Wicked
C’è un momento in cui l’opulenza tipica dei musical fantasy fa un passo indietro. Il film toglie, toglie, toglie e si arriva a una sorta di sequenza zero, centrale a livello di tempo (più o meno metà film) e centrale a livello narrativo. È uno spartiacque. La musica cessa, i personaggi smettono di dimenarsi e di ballare forsennatamente su ogni oggetto di scena. Lo spettatore è costretto a stringere gli occhi, a aguzzare la vita e a farsi attento. Non più trascinato dalla corrente caotica del musical, ma fermo, fluttuante, in una sorta di bolla d’aria.
Galinda e Elphaba, la strega bella e la strega verde e “cattiva”, si trovano una di fronte all’altra. Imitano una i movimenti dell’altra, in quello che a poco a poco sembra diventare un leggero passo a due, una danza ingenua e tenera, senza regole, se non quelle di specchiarsi l’una nell’altra. La musica riprende, ma piano. Il pianoforte fa una nota, poi lentamente ne emette un’altra. I movimenti sono sempre più strani e ravvicinati. Finché le due streghe non si abbracciano e Galinda non asciuga una lacrima a una Elphaba che sospira emozionata e non più sola.
Poi il film riprende il suo roboante e barocco volteggiare in cieli e scenografie coloratissime. Ma quella scena.
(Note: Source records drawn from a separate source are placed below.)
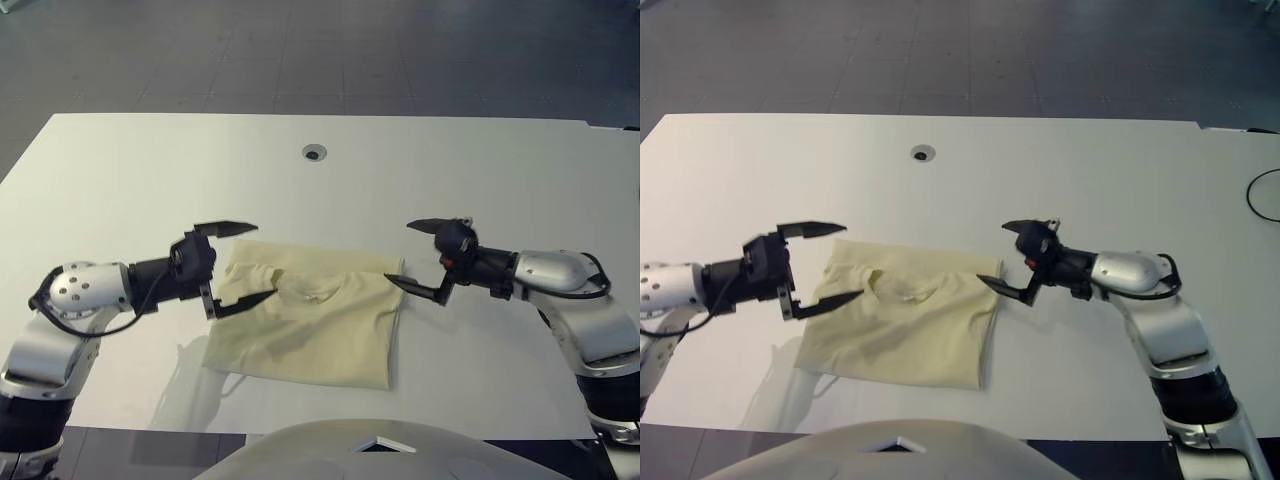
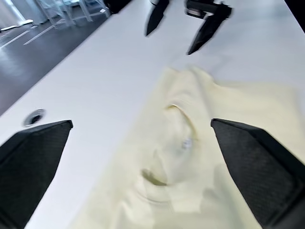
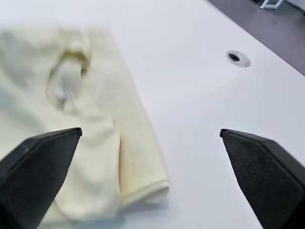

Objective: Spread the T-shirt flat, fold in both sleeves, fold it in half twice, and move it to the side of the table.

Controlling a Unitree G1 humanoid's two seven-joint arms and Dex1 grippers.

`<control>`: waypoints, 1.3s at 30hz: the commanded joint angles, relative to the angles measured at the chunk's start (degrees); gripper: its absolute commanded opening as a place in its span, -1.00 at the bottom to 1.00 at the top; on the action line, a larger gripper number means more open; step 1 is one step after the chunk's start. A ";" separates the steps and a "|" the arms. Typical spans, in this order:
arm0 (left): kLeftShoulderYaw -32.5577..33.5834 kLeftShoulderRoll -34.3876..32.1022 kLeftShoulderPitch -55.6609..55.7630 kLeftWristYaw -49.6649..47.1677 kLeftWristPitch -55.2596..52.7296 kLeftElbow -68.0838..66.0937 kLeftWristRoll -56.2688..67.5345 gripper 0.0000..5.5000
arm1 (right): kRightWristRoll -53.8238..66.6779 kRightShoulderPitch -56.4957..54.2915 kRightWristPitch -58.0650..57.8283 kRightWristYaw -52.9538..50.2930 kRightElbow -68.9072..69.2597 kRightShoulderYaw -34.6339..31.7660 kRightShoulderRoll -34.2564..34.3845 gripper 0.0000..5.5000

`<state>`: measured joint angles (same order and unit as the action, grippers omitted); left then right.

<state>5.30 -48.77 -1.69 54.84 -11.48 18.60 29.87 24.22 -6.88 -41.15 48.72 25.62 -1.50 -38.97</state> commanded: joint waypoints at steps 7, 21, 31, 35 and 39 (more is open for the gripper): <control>-1.62 7.28 8.48 -7.27 -14.99 -14.73 -0.51 0.91 | 12.73 -6.36 -25.55 -11.33 -7.48 -8.03 4.80 0.96; 0.13 -2.09 -7.47 3.80 1.35 -0.14 -11.67 0.96 | -15.65 -2.34 16.44 -8.00 -10.56 11.08 -1.22 0.96; -7.26 -6.44 -11.99 -0.56 14.98 -4.17 -35.62 0.96 | -29.09 -7.10 27.50 -8.90 -22.38 18.84 -0.11 0.96; -9.91 -7.15 -11.87 -0.94 16.83 -5.48 -39.63 0.96 | -33.54 -7.20 30.56 -7.64 -24.75 20.77 -1.34 0.96; -13.00 -7.81 -8.44 -2.31 18.55 -8.75 -45.00 0.96 | -36.64 -6.46 32.67 -5.06 -24.40 22.69 -2.94 0.96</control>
<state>-4.21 -55.29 -9.87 52.59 8.06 14.46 -8.31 -9.77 -14.56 -8.53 41.37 1.83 19.25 -40.10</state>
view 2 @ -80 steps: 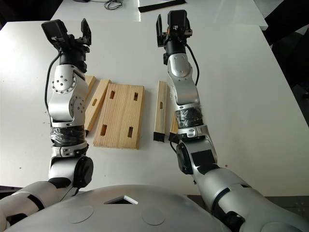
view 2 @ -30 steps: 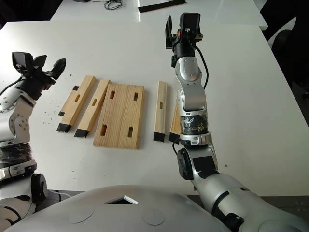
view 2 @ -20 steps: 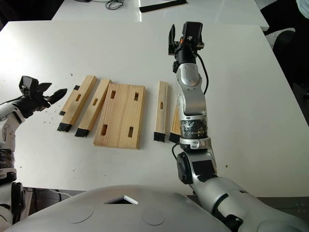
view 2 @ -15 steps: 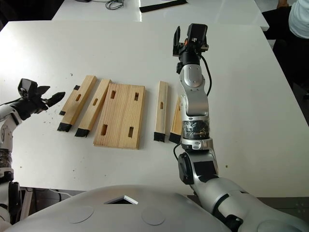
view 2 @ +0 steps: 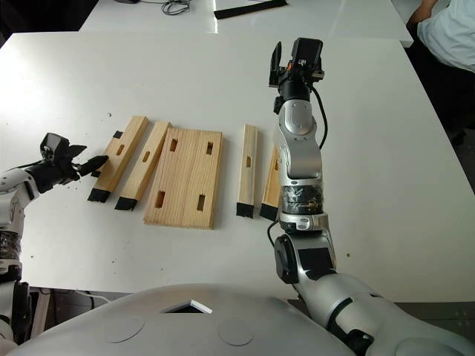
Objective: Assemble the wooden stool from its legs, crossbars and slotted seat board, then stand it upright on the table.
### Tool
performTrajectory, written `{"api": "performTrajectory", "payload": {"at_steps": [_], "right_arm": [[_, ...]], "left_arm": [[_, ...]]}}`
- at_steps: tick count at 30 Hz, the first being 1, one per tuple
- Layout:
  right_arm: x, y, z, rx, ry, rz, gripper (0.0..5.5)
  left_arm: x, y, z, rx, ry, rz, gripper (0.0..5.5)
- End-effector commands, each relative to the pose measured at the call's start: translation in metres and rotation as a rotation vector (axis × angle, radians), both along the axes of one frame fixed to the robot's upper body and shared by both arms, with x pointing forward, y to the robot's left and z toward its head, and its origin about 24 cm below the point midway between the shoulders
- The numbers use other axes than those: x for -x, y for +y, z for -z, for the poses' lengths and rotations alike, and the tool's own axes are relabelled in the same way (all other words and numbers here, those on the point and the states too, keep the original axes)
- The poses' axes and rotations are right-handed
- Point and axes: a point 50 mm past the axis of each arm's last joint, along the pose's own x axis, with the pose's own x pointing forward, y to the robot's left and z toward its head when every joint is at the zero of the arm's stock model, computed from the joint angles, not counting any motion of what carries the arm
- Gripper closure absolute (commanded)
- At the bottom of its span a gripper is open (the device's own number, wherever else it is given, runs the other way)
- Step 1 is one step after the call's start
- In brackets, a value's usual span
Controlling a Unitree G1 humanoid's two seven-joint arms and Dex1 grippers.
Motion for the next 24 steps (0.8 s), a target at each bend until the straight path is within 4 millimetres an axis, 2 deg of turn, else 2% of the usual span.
{"api": "performTrajectory", "payload": {"at_steps": [1,14,24], "right_arm": [[0.003,-0.003,0.002,-0.006,0.002,0.017,1.98],[0.004,-0.003,0.003,-0.012,0.001,0.029,1.98],[0.006,-0.006,0.002,-0.015,0.0,0.041,1.98]], "left_arm": [[0.003,0.006,0.005,-0.057,0.049,-0.004,1.93],[-0.004,0.023,-0.011,-0.102,-0.001,-0.029,1.93],[-0.013,0.0,-0.048,0.056,-0.138,0.085,1.93]]}}
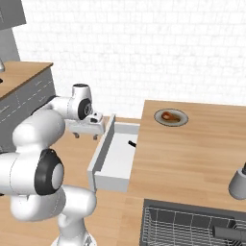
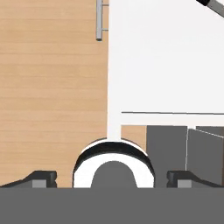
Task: Pick up the knife from the drawer and place it on the cutting board. Then place the meat from the plate to the cutting board.
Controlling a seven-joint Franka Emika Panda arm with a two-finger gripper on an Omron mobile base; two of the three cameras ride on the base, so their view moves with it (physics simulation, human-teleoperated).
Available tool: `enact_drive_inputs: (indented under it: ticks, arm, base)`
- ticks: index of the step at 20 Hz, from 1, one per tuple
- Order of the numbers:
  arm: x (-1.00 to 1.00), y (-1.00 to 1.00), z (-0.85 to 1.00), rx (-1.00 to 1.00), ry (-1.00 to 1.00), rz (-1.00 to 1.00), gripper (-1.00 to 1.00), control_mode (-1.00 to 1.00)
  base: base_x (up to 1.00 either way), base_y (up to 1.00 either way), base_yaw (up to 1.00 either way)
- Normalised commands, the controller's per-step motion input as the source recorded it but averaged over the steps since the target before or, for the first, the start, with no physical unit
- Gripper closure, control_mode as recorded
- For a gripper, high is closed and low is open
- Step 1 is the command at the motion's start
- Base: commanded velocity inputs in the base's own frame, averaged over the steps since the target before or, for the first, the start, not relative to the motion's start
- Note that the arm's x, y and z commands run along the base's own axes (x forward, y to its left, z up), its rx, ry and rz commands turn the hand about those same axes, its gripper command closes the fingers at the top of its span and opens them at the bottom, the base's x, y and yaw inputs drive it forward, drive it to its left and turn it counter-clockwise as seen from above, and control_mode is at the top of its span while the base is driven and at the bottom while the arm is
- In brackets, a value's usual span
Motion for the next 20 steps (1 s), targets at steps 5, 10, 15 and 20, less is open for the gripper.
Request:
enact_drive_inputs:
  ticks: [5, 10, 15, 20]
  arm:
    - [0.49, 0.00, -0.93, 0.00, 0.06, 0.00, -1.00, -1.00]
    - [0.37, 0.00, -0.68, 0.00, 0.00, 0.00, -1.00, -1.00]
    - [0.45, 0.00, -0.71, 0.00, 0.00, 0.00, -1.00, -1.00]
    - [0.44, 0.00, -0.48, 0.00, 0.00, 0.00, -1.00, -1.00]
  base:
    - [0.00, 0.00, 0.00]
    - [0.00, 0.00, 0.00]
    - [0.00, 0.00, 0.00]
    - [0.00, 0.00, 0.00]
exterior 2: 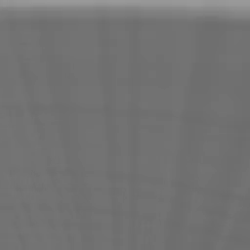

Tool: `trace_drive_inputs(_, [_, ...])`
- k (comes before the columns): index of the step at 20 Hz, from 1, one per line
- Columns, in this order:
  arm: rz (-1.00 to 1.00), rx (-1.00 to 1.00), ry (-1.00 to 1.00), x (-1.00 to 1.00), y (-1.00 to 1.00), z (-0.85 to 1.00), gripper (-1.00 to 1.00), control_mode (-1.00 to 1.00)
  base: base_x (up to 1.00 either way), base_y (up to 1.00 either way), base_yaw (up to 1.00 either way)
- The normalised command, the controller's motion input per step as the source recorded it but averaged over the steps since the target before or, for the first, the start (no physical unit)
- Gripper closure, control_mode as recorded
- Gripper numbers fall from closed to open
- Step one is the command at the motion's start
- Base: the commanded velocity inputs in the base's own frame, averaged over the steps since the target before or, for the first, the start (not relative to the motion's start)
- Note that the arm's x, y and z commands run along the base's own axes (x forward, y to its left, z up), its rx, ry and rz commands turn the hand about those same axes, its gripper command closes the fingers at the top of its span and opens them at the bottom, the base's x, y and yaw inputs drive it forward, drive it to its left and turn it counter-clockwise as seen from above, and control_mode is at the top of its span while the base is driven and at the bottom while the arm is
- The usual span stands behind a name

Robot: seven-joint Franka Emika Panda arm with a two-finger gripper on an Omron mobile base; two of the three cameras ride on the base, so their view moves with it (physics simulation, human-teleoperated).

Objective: Take the fish out of the fridge, briefly rinse it in the sink, and place it on the tray next to the sink.

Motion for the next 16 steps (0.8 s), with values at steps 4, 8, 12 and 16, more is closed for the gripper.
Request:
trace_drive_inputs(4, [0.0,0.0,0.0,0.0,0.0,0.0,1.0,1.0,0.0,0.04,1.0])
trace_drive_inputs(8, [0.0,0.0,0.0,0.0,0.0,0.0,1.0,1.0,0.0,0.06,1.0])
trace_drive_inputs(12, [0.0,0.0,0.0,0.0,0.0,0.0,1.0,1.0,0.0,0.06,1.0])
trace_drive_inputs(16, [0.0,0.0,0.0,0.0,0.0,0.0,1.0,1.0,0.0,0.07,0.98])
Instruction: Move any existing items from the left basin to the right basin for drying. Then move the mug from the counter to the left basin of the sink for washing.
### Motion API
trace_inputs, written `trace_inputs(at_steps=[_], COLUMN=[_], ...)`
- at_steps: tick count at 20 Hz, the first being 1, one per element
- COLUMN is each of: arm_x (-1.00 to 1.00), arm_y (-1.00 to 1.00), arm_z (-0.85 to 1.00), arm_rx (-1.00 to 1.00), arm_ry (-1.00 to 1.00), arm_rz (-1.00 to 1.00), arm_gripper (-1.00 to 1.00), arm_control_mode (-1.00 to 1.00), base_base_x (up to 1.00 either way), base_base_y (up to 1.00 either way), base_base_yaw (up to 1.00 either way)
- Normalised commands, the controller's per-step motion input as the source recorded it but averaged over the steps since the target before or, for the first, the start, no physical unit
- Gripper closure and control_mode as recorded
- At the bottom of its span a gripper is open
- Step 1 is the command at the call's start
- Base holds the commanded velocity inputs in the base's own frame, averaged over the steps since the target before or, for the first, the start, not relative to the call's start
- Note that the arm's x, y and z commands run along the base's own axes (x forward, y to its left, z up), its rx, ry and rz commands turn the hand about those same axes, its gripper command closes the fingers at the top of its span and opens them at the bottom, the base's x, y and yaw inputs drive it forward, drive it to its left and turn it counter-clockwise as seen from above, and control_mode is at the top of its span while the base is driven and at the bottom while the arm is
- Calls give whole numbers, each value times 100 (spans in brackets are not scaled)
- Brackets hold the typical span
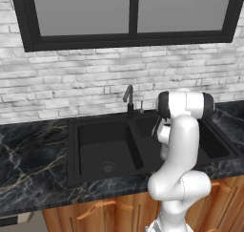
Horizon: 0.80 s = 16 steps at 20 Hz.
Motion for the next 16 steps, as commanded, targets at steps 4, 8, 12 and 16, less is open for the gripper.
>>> trace_inputs(at_steps=[4,8,12,16], arm_x=[-1,0,-1,-2], arm_y=[0,19,12,3], arm_z=[1,14,22,38], arm_rx=[0,0,0,0], arm_ry=[1,7,7,4], arm_rz=[0,0,0,0], arm_gripper=[-100,-100,-100,-100], arm_control_mode=[-100,-100,-100,-100], base_base_x=[0,0,0,0], base_base_y=[0,0,0,0], base_base_yaw=[0,0,0,0])
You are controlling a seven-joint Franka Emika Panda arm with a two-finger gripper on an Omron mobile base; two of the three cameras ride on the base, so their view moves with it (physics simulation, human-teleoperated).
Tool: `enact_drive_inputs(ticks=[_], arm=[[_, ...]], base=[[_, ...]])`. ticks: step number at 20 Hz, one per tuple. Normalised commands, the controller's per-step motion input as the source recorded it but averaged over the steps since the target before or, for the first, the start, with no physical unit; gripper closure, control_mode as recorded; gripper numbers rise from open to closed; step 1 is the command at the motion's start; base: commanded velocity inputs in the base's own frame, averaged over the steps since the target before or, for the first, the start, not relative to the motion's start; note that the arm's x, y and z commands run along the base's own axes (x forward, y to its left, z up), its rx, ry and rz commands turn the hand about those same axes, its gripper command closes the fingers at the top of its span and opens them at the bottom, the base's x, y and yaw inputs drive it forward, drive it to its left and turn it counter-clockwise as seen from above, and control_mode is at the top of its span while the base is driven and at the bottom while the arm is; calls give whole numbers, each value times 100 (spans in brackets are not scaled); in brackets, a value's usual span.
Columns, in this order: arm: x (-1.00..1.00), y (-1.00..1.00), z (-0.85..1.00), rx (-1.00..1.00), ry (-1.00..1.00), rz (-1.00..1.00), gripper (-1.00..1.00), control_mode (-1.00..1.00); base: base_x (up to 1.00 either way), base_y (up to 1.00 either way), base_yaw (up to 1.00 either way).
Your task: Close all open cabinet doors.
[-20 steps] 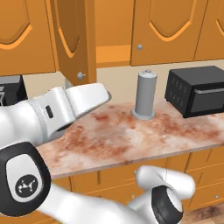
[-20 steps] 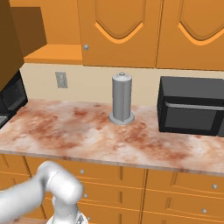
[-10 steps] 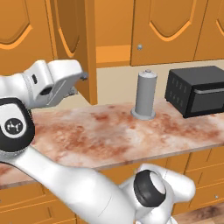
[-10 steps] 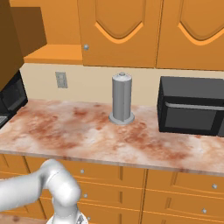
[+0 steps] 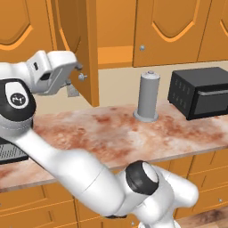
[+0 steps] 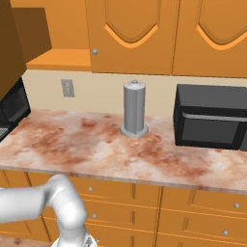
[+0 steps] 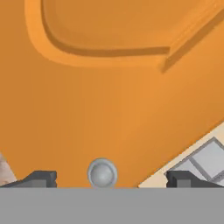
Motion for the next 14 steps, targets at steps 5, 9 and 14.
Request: enact_drive_inputs(ticks=[5,9,14], arm=[[77,3,0,0,0,0,-100,-100],[38,-17,0,0,-2,0,-100,-100],[27,-77,0,2,-18,6,-100,-100]], base=[[0,0,0],[0,0,0],[0,0,0]])
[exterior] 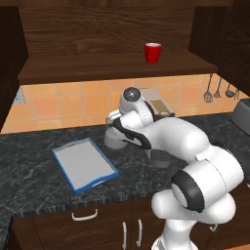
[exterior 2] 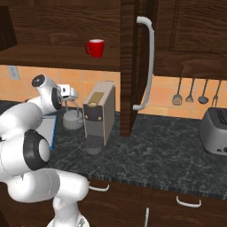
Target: Pick the kettle from the counter and place it on the tray. Then pick the mug from the cabinet and place it on the tray. Then close the cabinet doors.
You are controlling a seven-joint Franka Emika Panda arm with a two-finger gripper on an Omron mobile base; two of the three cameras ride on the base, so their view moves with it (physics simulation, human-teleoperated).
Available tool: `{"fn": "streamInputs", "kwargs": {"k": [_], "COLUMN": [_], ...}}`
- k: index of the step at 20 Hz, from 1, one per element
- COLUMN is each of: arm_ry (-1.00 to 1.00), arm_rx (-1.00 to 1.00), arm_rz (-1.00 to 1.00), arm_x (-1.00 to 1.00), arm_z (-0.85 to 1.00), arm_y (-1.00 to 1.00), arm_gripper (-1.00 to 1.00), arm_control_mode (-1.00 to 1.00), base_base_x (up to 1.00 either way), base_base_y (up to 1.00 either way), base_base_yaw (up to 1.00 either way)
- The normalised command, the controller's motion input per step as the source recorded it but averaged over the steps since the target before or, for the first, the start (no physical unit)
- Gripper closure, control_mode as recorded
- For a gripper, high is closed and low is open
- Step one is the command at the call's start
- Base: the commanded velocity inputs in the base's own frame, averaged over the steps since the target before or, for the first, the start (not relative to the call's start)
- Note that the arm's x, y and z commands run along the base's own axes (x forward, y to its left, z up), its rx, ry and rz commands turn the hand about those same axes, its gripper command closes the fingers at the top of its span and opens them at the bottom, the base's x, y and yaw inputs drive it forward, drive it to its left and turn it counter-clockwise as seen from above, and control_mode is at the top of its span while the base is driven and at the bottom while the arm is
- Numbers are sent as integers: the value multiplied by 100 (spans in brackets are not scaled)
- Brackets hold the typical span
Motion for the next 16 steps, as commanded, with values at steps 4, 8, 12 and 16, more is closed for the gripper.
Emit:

Quella scena: lì l’una diventa l’altra; le due ragazze si specchiano e il bello vede il brutto e il brutto vede di sé il bello; il buono ha il malvagio nel suo rovescio e il malvagio è un buono che non ha avuto le giuste possibilità. Tutti diventiamo responsabili delle azioni altrui. Tutti diventiamo artefici e padroni delle emozioni altrui. Nell’abbraccio di Galinda, ogni Elphaba che è in noi, donna speciale dal talento immenso e ai più incomprensibile, piange e sente l’abbraccio che avrebbe sempre voluto sentire. Ogni persona “diversa” è diversa perché lo decidono gli altri. Ma ha la stessa immensa voglia di ricevere amore e comprensione, come tutti.
In attesa spasmodica di Wicked parte due.